Anyone make heads or tails of this shit? wiki.bibanon.org/FoolFuuka I've gotten everything cloned to the /srv folder and poitned nginx to it but literally nothing works and the next step is "launch the admin control panel and set it up - its not hard" Well /admin dosent fucking load anything and nothing else in the myriad of plugins and folders has any such admin panel
Matthew Taylor
none of your business idiot
Jordan Diaz
How is HaikuOS? How does it compare to Manjaro/Debian?
Nolan Murphy
How to run an appimage program offline? I use sudo unshare -n sudo -u me program to run programs offline, but appimage programs don't work with that command.

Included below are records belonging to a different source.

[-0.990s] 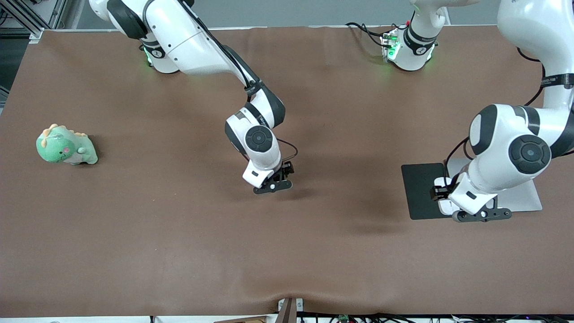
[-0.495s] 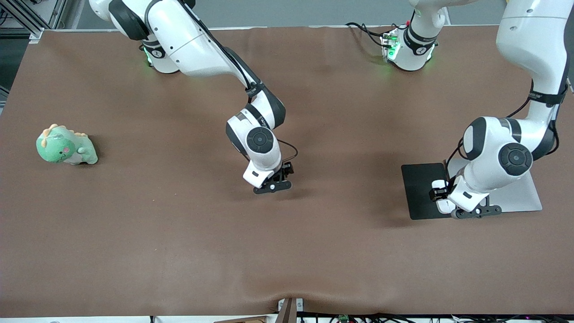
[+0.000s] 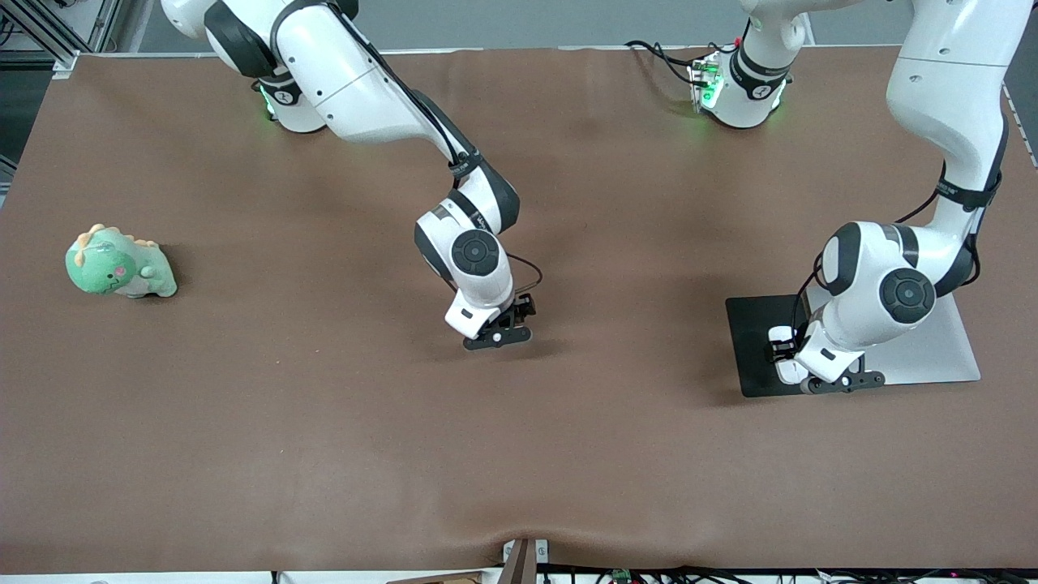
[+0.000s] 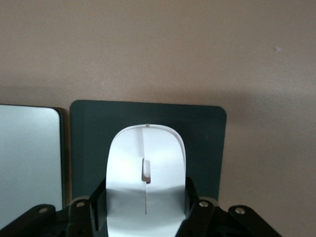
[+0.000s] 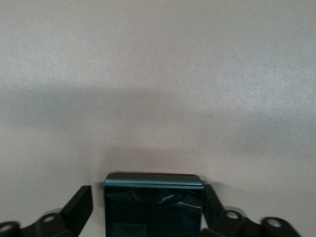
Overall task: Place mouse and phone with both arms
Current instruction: 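Open the left gripper on the mouse while the right gripper lifts the phone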
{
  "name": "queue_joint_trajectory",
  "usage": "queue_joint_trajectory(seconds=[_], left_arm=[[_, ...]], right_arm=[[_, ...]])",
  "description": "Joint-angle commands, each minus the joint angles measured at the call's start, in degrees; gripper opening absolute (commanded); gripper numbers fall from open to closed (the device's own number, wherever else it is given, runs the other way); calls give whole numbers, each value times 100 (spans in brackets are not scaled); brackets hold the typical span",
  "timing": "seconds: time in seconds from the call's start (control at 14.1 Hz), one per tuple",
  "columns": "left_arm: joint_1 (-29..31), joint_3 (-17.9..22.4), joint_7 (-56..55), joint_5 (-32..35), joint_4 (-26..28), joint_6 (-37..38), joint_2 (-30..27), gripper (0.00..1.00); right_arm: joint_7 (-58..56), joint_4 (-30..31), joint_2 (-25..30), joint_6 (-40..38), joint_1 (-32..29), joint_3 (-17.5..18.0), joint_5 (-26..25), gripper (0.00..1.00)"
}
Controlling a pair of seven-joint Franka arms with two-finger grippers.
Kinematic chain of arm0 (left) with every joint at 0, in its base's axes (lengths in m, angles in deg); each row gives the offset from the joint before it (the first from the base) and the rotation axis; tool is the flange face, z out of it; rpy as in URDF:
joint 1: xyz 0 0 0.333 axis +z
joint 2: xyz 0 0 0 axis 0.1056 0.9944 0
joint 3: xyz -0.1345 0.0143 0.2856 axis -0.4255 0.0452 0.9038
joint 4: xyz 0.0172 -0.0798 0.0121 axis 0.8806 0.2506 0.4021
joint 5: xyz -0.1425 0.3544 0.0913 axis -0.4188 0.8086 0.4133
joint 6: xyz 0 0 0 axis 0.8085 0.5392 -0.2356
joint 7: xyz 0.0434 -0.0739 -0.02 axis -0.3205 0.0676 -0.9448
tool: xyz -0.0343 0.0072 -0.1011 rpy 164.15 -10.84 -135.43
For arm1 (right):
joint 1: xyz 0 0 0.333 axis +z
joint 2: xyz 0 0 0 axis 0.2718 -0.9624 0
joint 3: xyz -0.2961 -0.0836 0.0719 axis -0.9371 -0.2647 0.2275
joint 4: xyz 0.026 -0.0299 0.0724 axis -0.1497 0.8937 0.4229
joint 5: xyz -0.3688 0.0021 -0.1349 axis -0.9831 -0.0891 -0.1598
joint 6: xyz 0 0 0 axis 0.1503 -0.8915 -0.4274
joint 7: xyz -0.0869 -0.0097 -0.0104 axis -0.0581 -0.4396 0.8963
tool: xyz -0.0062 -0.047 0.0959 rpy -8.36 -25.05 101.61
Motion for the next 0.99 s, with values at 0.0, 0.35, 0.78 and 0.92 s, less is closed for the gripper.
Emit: queue_joint_trajectory(seconds=[0.0, 0.35, 0.78, 0.92], left_arm=[[117, -36, 81, -20, 45, -192, 90, 7], [135, -44, 81, -28, 28, -271, 240, 13], [205, -36, 81, -20, 62, -315, 319, 27], [214, -36, 81, -11, 124, -315, 310, 29]], right_arm=[[169, -155, -85, 28, 48, -37, -158, 2], [82, -50, 326, -60, -459, -63, -176, 0], [-190, 1082, 1565, -148, -1620, -46, -158, 0], [-785, 1548, 1908, -139, -2076, -37, -149, 0]])
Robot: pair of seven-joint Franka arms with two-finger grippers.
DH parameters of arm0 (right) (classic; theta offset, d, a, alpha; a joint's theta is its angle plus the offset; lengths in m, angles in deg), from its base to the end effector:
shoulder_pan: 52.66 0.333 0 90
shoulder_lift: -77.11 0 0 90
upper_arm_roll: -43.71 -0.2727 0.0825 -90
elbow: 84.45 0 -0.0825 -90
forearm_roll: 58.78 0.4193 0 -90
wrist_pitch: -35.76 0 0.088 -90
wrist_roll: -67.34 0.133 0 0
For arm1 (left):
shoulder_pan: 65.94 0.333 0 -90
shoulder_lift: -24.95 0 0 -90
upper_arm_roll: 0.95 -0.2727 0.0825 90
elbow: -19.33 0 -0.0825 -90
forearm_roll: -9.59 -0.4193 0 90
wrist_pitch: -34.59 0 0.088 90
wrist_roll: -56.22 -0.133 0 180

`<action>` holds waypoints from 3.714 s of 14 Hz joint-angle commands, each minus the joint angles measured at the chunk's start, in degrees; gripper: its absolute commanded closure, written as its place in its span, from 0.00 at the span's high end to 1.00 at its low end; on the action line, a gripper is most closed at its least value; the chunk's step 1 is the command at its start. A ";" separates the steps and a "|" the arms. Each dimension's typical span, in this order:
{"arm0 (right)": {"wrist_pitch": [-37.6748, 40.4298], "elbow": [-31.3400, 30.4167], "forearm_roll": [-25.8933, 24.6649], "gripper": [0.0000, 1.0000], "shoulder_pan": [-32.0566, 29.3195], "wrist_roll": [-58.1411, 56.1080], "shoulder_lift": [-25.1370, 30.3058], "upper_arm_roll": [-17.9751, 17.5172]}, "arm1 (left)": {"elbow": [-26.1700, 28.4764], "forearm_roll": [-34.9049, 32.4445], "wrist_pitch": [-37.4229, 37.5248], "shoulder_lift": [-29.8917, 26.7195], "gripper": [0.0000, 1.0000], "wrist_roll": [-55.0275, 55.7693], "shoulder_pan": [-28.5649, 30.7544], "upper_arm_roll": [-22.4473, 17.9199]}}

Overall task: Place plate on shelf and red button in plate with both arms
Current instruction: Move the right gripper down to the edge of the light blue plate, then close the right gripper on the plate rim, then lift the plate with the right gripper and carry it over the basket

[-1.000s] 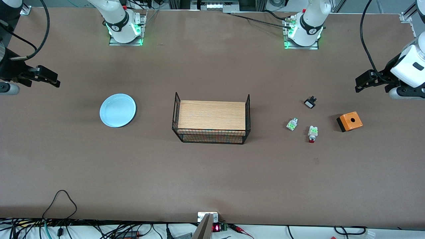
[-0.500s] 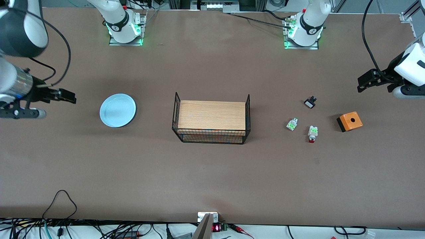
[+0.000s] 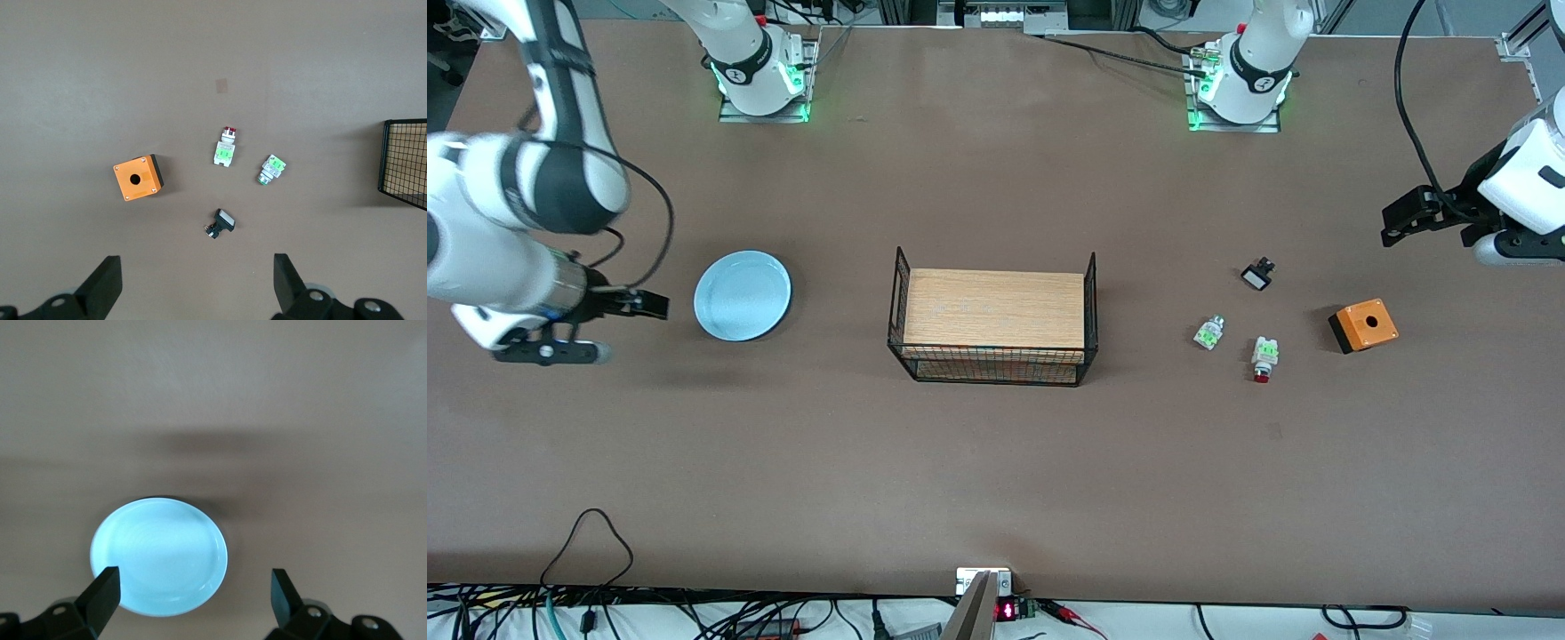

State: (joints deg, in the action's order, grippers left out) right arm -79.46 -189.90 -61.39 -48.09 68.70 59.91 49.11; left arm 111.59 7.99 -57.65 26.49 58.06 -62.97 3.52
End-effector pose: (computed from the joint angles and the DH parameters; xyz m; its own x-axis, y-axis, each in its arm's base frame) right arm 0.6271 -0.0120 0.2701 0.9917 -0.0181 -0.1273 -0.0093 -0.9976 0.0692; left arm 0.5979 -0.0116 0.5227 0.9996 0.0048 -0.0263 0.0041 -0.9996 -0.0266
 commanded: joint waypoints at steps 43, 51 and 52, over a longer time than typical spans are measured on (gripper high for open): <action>-10.06 -23.60 -0.55 0.00 -2.10 4.18 12.45 -0.39 | -3.40 0.01 2.94 1.97 1.00 -0.17 0.20 0.28; 13.42 -2.68 8.06 0.00 1.58 10.57 13.33 -0.66 | -3.49 0.10 2.85 1.97 1.00 -0.26 0.19 0.36; 15.53 -0.75 9.28 0.00 2.89 13.99 13.60 -0.66 | -3.58 0.10 2.85 1.97 1.00 -0.26 0.19 0.36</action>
State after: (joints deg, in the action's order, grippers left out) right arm -68.17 -195.06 -53.80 -47.62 77.33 73.81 48.44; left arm 110.51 7.99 -56.41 27.44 58.06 -62.99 3.69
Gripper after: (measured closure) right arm 0.969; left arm 0.000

It's kind of an important factor. But for most layouts, Right Alt (AltGr) should get you to the third level. Of course, some layouts, like the basic US one, don't have a third level.
Isaiah Smith
Anyone?
Easton Hall
Is VMware good?
Samuel Allen
qemu-kvm is
Asher Allen
Firefox ui is atrociously slow on 69 Same exact environemtn as with 68 but the gui slows to a crawl when scrolling or when creating a new tab and entering a new website in the new tab, such as middle clicking a link. Why and how do i fix this?
Logan Perez
>roll back to 68 >hope 70 fixes it >??? >prophet
Nolan Morales
Thank you!
Justin Barnes
Is there a good [spoiler] torrent for the newest VMware Workstation [/spoiler] anywhere?
Lucas Price
>spoiler doesn’t work in Jow Forums
That’s dumb
Mason Williams
There is a "everything is a file" development style (which I personally think is great, and we could use more of it today). So directories are kind of treated as files too, and you can think of them as a simple listing of the directories contents. The directory doesn't count as having been changed unless that listing changes.
Perhaps a more concrete example would be what happens if you hardlink files in 100 different directories and then you update that file. Is it supposed to go and change the timestamps on 100 different parent directories?
Aiden James
How do i theme qt applications without having kde installed(openbox)?